And we have been very clear, the market about that. And as Calin said, I would not place any concern about a small myth in CASM guidance in Q3, because again it was for the right reasons, our profitability has exceeded our expectations as we had to accrue a slightly higher profit share for our employees, which we are happy to pay our employees, because they are part of the success as well.

David Newman - Cormark Securities

Right. So, it sounds like you agree that maybe it’s more total CASM, because you have to factor in that energy price obviously where it is, right?

Mike Rousseau

Right.

Calin Rovinescu

And David, basically as I said to you while discussion, I honestly I am extremely pleased with the CASM performance here and it is pleasing for me to see us pay increased profit sharing above what it is that we would have estimated, because we have greater profitability.
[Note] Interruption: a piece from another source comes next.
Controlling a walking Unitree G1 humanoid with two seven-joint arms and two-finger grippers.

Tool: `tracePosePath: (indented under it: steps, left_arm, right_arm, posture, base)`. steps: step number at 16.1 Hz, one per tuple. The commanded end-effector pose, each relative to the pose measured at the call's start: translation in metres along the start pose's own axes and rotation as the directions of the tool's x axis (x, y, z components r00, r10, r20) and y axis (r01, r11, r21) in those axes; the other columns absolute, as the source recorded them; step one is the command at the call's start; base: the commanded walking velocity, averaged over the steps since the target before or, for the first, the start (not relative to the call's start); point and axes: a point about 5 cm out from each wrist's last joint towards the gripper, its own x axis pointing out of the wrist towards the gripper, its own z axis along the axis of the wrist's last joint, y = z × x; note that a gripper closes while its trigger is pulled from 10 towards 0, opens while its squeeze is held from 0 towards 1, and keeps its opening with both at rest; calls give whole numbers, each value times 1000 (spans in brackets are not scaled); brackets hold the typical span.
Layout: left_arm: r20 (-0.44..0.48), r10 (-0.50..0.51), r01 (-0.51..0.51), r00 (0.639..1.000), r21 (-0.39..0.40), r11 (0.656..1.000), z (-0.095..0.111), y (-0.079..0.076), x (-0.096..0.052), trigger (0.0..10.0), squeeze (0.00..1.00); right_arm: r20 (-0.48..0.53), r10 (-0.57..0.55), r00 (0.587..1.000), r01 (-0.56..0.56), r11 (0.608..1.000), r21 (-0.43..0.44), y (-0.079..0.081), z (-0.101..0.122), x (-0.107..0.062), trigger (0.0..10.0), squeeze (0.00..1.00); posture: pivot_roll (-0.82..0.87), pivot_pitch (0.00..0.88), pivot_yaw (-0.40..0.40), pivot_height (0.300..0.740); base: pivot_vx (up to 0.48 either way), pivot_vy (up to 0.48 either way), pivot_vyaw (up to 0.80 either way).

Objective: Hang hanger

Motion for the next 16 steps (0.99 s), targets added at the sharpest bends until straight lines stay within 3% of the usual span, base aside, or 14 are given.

That’s a good new story.

But in terms of the opportunities that remain available to us leaving aside fuel and potentially some improvement in FX, but of course, we will take those if we can get them, but for sure we expect to extract additional cost out as we are adding capacity absolutely. And we will find opportunities.

We have disclosed the 1 for 50 in terms of the flight attendant ratios, which we are not seeing the full benefit of yet, which next year you will have a full benefit of that. So, there are lot of initiatives that we will continue looking to extract, but as of right now, for sure, fuel will provide some benefit, but beyond that our expectation is that we have lots more opportunity as we add capacity.

David Newman - Cormark Securities

Okay. And then now more of a macro question, maybe more travel intensions or maybe showing up in your actual bookings, but obviously, Europe perhaps slipping into recession here and Germany a little bit softer and then of course China decelerating.

Are you seeing anything at all as far as weakness in your bookings at all? I mean, obviously, you had great quarter here showing good strength, but I mean, if you look out just in terms of travel intensions, any softness that you see at all or any certain continents or geographies that you are seeing anything?

Calin Rovinescu

No. We have not seen, David, in our markets any weakness.

Of course, we have a fairly diversified offering with our operations over the Pacific, the Atlantic, Latin America and obviously North America. So, we have not seen at this stage weakness.

Booking trends continue to remain adequate. And I mean, Ben wants to comment on it.

Ben Smith

Sure. And I think a key point also is prior to the introduction of these new tools into our arsenal, we were underperforming especially on the Atlantic in terms of our market position and capacity, because we just couldn’t carry that traffic properly.

Now that we have got these tools, we are carrying a more reasonable amount of share and that is why we are in a much better position than a lot of our competitors who in some cases were actually over-carrying what they actually should have been carrying. And with these new lower cost tools, we are very well positioned to maintain that.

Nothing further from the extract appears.